“¡Buenos días, radioyentes! Son las siete horas y veinte minutos de esta espléndida y primeriza mañana de primavera. ¿Qué hacéis aún en la cama? ¡Vamos, despertaos! Que días como este hay que disfrutarlos desde el primer rayo de sol. Y qué mejor complemento para este momento idílico que nuestra entrañable Lorena y sus inmortales boleros… “
-¡Vaya! Anoche debí de poner mal la hora.
No tuve más remedio que levantarme. Después de lo pesado que se ponía mi locutor favorito, no creí que fuera lo más conveniente llevarle la contraria. Mi fiel Pipo no me hizo mucho caso. Y tenía sus razones para ello: normalmente hasta un rato más tarde no estaba yo en pie y debió de pensar que mi próstata me empezaba a fallar. Acaricié su lomo, me saludó con un ligero roce de su rabo sobre mi pie descalzo y siguió tumbado.
Dudé entre abrir la ventana y dar la bienvenida a ese sol del que tanta propaganda estaba haciendo mi radio despertador o darle a mi cara un buen chapuzón en agua fría. Decidí que lo mejor era lo segundo.
-Ahora ya puedes enfrentarte a tu primer rayo de sol del día.
Descorrí las cortinas, abrí de par en par la ventana y sentí su templado contacto sobre mis mejillas, junto a una suave y fresca brisa.
Después, como todas las mañanas, me llevé el transistor al baño, lo coloqué sobre la banqueta y descorrí la puerta de la mampara de la ducha. Esa mañana me apetecía sentir el agua algo más fresquita que de costumbre.
-¡La donna è mobile…!
“¡Me encantan esos gorgoritos! Pero creo que ya va siendo hora de que penséis en el reloj. ¡Se os está haciendo tarde! Mientras, deleitaos con la última de Saphira. Que eso sí que es cantar… “
Decididamente, no era Pavarotti, por lo que pensé que mejor sería escuchar a Saphira y dejar de martirizar a mis vecinos.
“Bien. ¿Ya estáis bien aseaditos, perezosos? Sí, veo que sí. Y además… ¡Qué bien huele ese cafelito recién hecho!”

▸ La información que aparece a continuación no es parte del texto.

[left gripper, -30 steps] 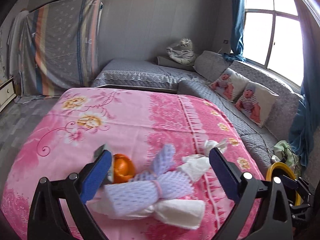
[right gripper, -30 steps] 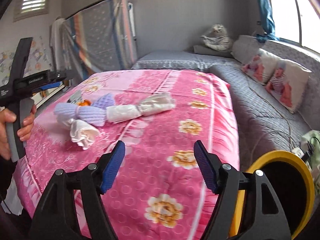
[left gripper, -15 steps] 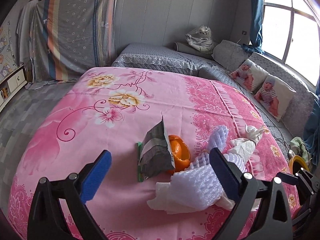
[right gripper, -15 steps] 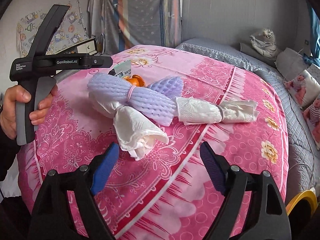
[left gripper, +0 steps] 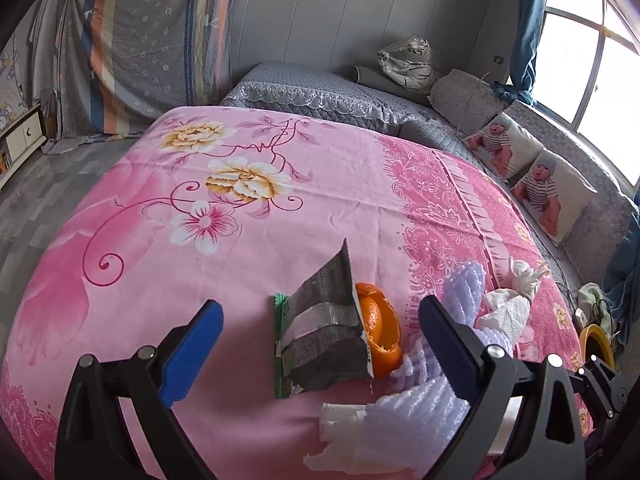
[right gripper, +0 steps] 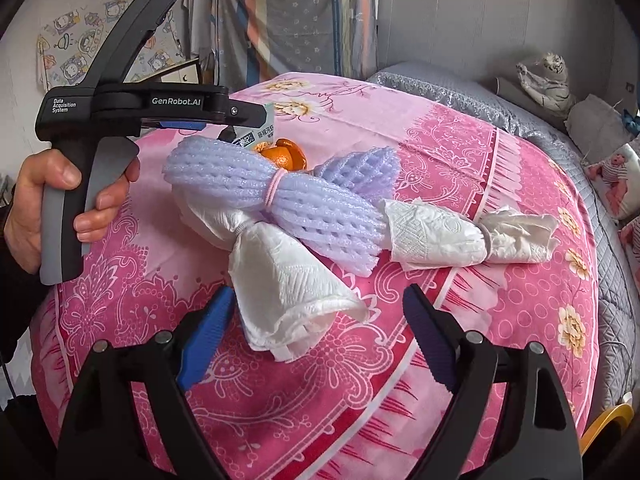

Sí, olía bien. Hasta Pipo se decidió a levantarse y comenzó a dedicarme un día más sus característicos bostezos. Y a continuación sus interesados lamentos. Su instinto no entendía de cafés, pero sí de bizcochos. Y si eran de chocolate, mejor. Oí como terminaba de recoger con su lengua la última miguilla hasta dejar reluciente la baldosa de la cocina.
-Bueno, Pipo. Habrá que vestirse, ¿no?
Noté el ligero roce de su lomo acariciándome la pantorrilla, antes de dejarse caer sobre la alfombra.
-Vale, mientras me visto te dejo que hagas la digestión…
“Y ahora, mientras os termináis de preparar para salir al mundo y ser los más guapos y perfumados de la ciudad, os dejo un rato con las noticias de las ocho. ¡Vuelvo a estar con vosotros en cinco minutos! ¿Podréis resistirlo?”
-Es evidente que anoche no tuve mi mejor momento, primero la hora para despertarme, y ahora, ¿dónde dejaría el móvil? ¡Si debería estar sobre la mesilla!
Lo encontré, tampoco era tan difícil, ni sobre la mesilla, ni en el primer cajón. Pero sí en el segundo.
Mientras escuchaba la enésima pelea entre políticos me fui calzando los zapatos.
“Hoy tendremos una temperatura máxima de veinte grados y un cielo completamente despejado.”
Me terminé de poner la americana y guardé el móvil, con sus imprescindibles auriculares, en el bolsillo derecho. Recogí el arnés y se lo coloqué a Pipo, que, como siempre, me regaló un lametazo en la mano. Luego, el bastón y las llaves.
-Un día de estos tendré que cambiar el bastón, cuesta un poco desplegarlo del todo.
Cerré la puerta, introduje en mi oído derecho el auricular, sintonicé la radio y nos dirigimos al ascensor.
“¡Ah! ¡Y no olvidéis cerrar bien la puerta! Que luego, cuando vuelve uno a casa, se puede encontrar con desagradables sorpresas. Y, ahora, os seguiremos regalando nuestra mejor música.”